We got along pretty well, despite out differences. Unlike my friend John and his roommate.

John and I met our first day on campus, and found that although we didn’t know each other, we shared several connections. He was related to a business owner in Providence that everyone knows, and one of his best friends in high school was my first cousin. I was a little bit country, and John was a little bit 70’s rock. He was outgoing, but in a strange way that complemented my backwardness. John would go on to be one of the best friends I would make in college, and we would share a lot of ups and downs through the years.
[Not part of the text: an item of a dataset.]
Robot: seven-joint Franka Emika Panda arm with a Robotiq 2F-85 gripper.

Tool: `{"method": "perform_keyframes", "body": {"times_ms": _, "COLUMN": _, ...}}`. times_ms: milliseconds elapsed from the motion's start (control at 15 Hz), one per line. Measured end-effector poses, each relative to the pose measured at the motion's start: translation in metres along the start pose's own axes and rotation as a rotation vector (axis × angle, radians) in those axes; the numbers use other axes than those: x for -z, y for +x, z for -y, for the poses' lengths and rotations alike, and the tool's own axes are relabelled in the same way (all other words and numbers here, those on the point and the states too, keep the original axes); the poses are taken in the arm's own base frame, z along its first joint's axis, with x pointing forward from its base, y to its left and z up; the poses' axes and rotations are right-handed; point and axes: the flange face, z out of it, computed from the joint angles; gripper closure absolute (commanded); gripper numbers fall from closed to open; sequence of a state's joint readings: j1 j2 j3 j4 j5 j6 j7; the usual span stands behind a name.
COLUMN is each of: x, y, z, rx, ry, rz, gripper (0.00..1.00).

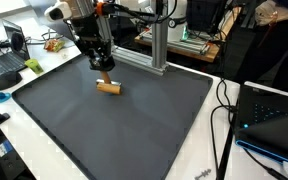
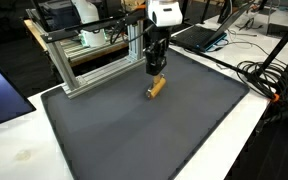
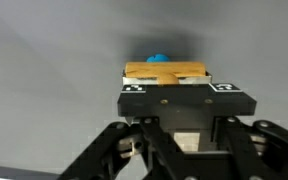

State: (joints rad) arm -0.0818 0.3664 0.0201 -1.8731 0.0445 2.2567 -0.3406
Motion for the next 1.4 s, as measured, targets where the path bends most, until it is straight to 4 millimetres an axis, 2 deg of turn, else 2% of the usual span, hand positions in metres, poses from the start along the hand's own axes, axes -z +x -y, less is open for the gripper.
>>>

His roommate was an all American football star from Florida, who for some reason had chosen to play ball at little DII Non-scholarship KWC rather than at a big named DI school. This guy didn’t go to class and he kept late hours. One night he showed up at three in the morning with two girls, who proceed to sit on John who was slumbering beneath the covers on his bed. That sort of thing happened a lot to John. Sometime his roommate would show up in the early hours of the morning and start popping popcorn.

John and I soon joined the same Fraternity and got new roommates. The next spring, following an excellent performance by John’s former roomie during an otherwise pitiful football season, the US Marshals showed up and hauled the old roomie off to Florida on some outstanding warrants. It seemed he thought he could fly under the radar at a small school, and he might have, had he not played so well that season.

In our early college years John and I grew close out of necessity. In our Fraternity I think the upperclassmen looked at us like their pet rednecks (although I really never saw John as a redneck). We would suggest ideas and they would go on as if they hadn’t even heard us.

I was the straight man to John’s status as comic relief. I don’t know if there was anything he didn’t do just to get a laugh. Once a group of us were in Denny’s at about two in the morning and had been waiting a half hour on a table. John proceeded to bus a table, take a bite out of a half eaten sandwich then produced a package of Mentos and gave us the “fresh maker” pose from the old commercials as he sat down.

Later, when we were the upper classmen and I had been elected as Prior (or President) of our Fraternity, John was a guy who I could always count on. On more than one occasion we literally went toe-to-toe over some issues. One specific was when a bunch of our guys wanted to not invite a girl who hung out with our group to a party. I was on the majority side, but as usual, John always remembered the little guy...or gal in this case. After nearly coming to blows, he won, because he was right.

John has moved away and works for the IRS now, and I wonder if he entertains them as much as he did those of us who knew him in school. I am comfortable knowing that, although John might be a little crazy, there is at least one honest and fair person working at the IRS.

When you least expect it life drops people in on you right when you need them.
 
What I’m Reading
 
I actually read this back in the summer, but as the first movie trailers have been released I thought I would go ahead and offer my little review of the book.

World War Z: An Oral History of the Zombie War is a 2006 post-apocalyptic horror novel by Max Brooks, the son of comedic legend Mel Brooks.

It is a follow-up to his 2003 book, The Zombie Survival Guide. Rather than a grand overview or narrative, World War Z is a collection of individual accounts in the form of first-person anecdotes, written in the form of a documentary, just like hundreds of World War II films I’ve watched on The History Channel.

Brooks plays the role of an agent of the United Nations Postwar Commission, who published the report a decade after the ten-year Zombie War.

Most accounts say that World War Z was inspired by The Good War, an oral history of World War II by Studs Terkel.

According to most movie news, Brad Pitt’s character will be a U.N. agent attempting to stop the war rather than report on it.

If you plan to watch the film, I suggest you read the book first.